Ironically, all that the BMEI has to show for itself is the new political space afforded to Iran in the region. As the autocratic Arab states were fatally weakened, the vacuum was filled by Iran and, today, Iran is one of the more effective fighting forces against Daesh – be it in Syria or Iraq – with boots on the ground not just aerial bombardments.

With the settlement of the Iranian nuclear issue, Iran’s pariah status has also ended and the coming year should see a greater role being played by Iran, alongside a Russia eager to reassert itself globally and a more outward-looking China, in resolving regional crises. These states can bring with them some fresh approaches to shake the US and its allies out of their stalemated positions. Canada under Trudeau may also reassert its independent position in global politics.

A stark new strategic development has been the overt assertion of military policies by the GCC countries led by Saudi Arabia. Their traditional covert role in supporting certain policies, including the Daesh question, transformed into an activist role not only in Syria but also in Yemen where untold civilian deaths have occurred as a result of the brutal war in which no clear victor has emerged but the human tragedy continues to escalate. There is the slight glimmer of hope that talks may begin in January to resolve this crisis.

However, a bizarre new development has taken place where the Saudis declared a military alliance to fight terrorism in which major non-Arab Muslims states were named as partners, including Pakistan – and most of these states had no idea what was going on. Certainly the threat of Daesh is global and its presence is creeping up across Europe and across Asia. Therefore, regional efforts to fight Daesh terror would be a welcome development but to leave out a crucial state, Iran – a regional power and one that has been in the forefront of fighting Daesh – raises serious issues of credibility of the alliance.

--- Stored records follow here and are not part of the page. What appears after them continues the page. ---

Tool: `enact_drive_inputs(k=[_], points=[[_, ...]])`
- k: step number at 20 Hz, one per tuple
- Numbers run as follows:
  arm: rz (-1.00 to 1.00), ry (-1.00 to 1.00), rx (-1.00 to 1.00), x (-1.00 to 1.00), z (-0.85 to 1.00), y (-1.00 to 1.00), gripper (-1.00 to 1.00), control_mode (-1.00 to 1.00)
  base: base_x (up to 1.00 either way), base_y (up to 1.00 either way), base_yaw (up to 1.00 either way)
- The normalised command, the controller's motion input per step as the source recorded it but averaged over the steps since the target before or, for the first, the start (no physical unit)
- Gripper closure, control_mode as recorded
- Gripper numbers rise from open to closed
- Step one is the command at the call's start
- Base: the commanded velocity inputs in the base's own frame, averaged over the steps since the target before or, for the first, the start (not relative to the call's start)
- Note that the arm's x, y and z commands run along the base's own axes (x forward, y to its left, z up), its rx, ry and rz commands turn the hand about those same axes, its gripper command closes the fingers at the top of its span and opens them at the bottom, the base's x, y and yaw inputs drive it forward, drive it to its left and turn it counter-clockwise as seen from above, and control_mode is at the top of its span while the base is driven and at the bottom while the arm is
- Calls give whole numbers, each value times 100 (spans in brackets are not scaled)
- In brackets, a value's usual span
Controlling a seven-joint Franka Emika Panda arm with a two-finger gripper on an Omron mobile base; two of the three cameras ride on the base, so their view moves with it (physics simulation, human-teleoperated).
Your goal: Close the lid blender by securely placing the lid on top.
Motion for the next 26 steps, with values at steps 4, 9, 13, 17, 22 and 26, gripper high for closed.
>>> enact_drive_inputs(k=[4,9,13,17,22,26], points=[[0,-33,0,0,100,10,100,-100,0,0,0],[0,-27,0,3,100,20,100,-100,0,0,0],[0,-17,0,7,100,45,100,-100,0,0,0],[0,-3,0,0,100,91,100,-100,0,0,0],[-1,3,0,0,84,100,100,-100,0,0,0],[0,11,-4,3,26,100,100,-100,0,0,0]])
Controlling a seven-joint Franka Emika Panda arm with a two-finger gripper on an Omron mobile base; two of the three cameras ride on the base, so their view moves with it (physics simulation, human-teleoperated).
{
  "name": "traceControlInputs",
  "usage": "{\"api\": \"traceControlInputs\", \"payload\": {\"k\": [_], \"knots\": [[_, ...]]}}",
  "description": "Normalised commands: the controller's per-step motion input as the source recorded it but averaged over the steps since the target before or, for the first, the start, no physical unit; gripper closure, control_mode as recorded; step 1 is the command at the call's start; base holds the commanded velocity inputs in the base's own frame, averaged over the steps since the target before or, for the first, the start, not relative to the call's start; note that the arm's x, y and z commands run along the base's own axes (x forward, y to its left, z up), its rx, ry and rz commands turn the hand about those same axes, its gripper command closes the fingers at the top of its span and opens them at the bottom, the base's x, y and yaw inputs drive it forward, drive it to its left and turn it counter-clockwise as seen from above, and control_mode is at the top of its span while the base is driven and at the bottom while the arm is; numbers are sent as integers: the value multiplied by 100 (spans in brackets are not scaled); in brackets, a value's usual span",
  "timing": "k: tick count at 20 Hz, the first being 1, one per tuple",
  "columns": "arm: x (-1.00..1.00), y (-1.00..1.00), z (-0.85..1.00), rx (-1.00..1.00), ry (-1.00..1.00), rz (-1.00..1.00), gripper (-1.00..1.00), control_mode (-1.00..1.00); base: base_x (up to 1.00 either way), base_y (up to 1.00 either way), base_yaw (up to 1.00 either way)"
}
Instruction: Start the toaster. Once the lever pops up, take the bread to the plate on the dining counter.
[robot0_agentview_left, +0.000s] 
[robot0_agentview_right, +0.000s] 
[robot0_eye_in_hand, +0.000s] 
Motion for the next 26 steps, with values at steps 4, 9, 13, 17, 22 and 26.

Finally, Pakistan has failed to comprehend the extent of the new strategic dynamics, especially in its own region. It has failed to see the BJP’s agenda of “uniting Pakistan and Bangladesh with India” and Modi’s murderous record which made him a pariah globally till India’s growing saffron tide elected him to power. Pakistan has continued to legitimise this extremist leader whose hands are soaked in Muslim blood.

The tragedy is that Pakistan has no clear India policy; so its leaders willy-nilly embrace Modi when he seeks an embrace and then cry hoarse of ill-treatment as Modi targets Pakistan in the UN and other international forums. Modi attacked Pakistan viciously in Kabul then got the embrace he sought in Jati Umra.

Even more dangerous for Pakistan is its failure to realise that there is now a strong military strategic alliance between the US and India at multiple levels, from nuclear to Ballistic Missile Defence to the transfer of military technology to the latest proposed Logistics Support Agreement (LSA) which will allow each country access to the other’s military bases and ports so that they can make changes to each other’s facilities for purposes of coordinated action.

Pakistan has not understood the need to move beyond the one or other approach towards India: ‘conflict resolution first’ or ‘trade first’ options. What is needed is a comprehensive security route to cooperation but the policymakers are deaf to new approaches.

Even on Afghanistan, where the Nato failure to create a stable environment or a strong Afghan National Army before it departs has created new dynamics, Pakistan is stuck in a quagmire of trying for peace talks with no clarity of what it seeks in order to protect its own interests – which now are mired in confusion as we try to shed old excess baggage but are not sure what to put in its place.

Like the US and its allies, in 2016 Pakistan will find itself in a dialectical struggle of what needs to be changed and what can remain the same in terms of viable policy options.